Source: Frost & Sullivan

The global smart card market will see steady growth due to the increasing emphasis on the Europay, MasterCard and Visa (EMV) standard in the payment and banking vertical.

In 2015, multiple financial institutions in the US are expected to make their payment cards EMV-compliant. Countries in the Middle East, Africa and Asia-Pacific will follow suit.

New analysis from Frost & Sullivan, 2014 Global Smart Card Forecaster, finds that the market earned revenues of €5.37 billion in 2013 and estimates this to reach €7.16 billion in 2019. The SIM card segment will account for 42.6 percent of the total revenue while the banking and payment vertical will make up 33.5 percent.
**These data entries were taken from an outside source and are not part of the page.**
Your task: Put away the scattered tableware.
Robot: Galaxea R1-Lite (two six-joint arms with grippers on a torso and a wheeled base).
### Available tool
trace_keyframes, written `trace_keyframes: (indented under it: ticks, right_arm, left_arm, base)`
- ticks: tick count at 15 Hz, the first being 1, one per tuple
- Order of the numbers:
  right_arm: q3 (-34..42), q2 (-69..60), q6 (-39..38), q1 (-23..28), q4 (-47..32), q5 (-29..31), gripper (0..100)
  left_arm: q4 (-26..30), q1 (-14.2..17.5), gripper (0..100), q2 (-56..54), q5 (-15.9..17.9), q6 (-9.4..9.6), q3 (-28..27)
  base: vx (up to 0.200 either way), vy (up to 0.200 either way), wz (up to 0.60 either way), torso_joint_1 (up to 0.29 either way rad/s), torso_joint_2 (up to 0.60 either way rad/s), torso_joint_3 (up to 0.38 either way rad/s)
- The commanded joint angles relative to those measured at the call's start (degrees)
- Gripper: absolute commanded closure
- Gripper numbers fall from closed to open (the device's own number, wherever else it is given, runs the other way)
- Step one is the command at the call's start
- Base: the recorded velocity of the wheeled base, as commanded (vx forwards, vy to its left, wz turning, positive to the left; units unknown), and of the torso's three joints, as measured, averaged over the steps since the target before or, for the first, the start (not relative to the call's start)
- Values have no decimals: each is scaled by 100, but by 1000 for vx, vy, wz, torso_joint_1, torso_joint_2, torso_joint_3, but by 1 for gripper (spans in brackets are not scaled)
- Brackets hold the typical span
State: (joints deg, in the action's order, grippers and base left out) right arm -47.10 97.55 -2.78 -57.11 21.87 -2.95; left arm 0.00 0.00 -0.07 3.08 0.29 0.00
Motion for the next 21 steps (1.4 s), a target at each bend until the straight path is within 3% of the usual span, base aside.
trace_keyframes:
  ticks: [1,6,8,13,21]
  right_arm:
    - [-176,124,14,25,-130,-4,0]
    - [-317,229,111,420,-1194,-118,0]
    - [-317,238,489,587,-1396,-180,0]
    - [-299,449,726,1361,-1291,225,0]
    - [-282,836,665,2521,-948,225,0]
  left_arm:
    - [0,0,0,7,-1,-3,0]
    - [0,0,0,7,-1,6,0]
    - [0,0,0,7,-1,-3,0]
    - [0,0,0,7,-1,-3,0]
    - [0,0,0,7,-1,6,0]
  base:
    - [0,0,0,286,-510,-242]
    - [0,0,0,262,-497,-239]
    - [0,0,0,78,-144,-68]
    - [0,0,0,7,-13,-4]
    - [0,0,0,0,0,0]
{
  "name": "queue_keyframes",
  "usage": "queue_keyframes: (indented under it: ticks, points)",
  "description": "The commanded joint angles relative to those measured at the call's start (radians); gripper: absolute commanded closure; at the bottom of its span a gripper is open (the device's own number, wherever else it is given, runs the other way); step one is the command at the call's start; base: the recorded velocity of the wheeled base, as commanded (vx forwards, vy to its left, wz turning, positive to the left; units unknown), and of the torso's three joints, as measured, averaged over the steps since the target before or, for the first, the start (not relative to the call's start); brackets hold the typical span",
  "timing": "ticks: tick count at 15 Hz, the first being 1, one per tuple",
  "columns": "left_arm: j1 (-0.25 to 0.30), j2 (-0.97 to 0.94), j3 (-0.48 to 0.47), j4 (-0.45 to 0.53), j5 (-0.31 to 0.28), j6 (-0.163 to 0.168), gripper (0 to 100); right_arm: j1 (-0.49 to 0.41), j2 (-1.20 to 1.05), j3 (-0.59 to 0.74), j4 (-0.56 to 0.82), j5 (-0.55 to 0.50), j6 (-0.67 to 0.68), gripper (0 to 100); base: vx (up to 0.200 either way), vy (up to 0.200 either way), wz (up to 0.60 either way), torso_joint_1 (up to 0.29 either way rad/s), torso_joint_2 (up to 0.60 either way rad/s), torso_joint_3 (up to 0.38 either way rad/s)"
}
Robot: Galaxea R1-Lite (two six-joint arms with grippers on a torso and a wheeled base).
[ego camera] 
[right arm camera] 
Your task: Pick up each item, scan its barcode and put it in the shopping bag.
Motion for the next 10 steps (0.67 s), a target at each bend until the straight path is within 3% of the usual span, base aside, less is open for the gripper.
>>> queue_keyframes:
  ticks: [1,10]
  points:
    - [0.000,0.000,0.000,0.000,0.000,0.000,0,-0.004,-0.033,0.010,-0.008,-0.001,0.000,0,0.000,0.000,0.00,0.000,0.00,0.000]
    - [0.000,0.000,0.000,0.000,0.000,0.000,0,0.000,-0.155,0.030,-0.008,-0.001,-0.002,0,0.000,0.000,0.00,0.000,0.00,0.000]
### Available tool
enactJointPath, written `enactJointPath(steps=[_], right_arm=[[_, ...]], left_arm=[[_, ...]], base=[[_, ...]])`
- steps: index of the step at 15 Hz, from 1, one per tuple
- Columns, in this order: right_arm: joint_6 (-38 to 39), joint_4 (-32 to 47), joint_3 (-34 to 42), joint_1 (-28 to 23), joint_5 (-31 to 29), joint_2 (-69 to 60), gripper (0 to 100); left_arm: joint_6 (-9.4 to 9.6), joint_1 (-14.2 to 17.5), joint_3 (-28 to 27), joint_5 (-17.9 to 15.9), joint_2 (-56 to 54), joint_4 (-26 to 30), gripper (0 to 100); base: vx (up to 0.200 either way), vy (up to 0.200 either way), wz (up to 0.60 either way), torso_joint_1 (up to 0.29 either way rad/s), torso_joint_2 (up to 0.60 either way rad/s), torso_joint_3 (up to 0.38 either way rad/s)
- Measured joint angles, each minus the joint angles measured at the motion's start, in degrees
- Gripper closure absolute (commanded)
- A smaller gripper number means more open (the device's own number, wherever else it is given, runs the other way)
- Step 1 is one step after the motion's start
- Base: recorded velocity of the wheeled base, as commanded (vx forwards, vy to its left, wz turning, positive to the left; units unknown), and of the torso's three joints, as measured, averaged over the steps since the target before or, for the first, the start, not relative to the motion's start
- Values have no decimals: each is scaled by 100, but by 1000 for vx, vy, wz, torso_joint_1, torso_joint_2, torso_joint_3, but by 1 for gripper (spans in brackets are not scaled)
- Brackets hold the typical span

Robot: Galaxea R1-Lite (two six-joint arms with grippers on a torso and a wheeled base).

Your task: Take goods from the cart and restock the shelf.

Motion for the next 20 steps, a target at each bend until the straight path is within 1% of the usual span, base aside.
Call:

The smart card government ID and transportation sectors will constitute the rest.

"In addition to the shift to EMV, financial institutions across the globe will migrate to contactless cards, opening up new opportunities for the smart card industry," said Frost & Sullivan Information & Communication Technologies Global Program Director Jean-Noel Georges. "China and Europe, in particular, will lead the way in terms of employment of contactless technologies."

However, this rapid shift to EMV contactless solutions and the associated large volume of shipments will cause pricing pressures in the smart card market, mainly in Asia-Pacific. A similar case is also expected in the US, where the uptake of EMV and contactless solutions has been considerably delayed. With many companies in the US having already invested in EMV in anticipation of a possible migration, it is uncertain whether these firms will have a positive return on investment.

To sustain growth pace, smart card vendors can leverage established relationships with government agencies and transport authorities to upgrade to high-end e-documents and e-ticketing cards, respectively. Building robust partnerships will be especially crucial as the government and ID smart card segment will provide additional avenues for revenue generation through the enhanced driver license (e-DL) and e-ID programs.

"The most prominent e-ID initiatives will take place in India, Turkey and Nigeria," observed Georges. "Meanwhile, the implementation of the e-DL program in the European Union will accelerate the demand for smart card documents in the public sector."

Overall, it is imperative for smart card vendors to switch their core business from physical smart cards to software and services, since the physical smart card market will offer limited growth potential in the long term. This is particularly true since the announcement of a software alternative named Host Card Emulation (HCE) that could threaten the well established hardware embedded security for mobile.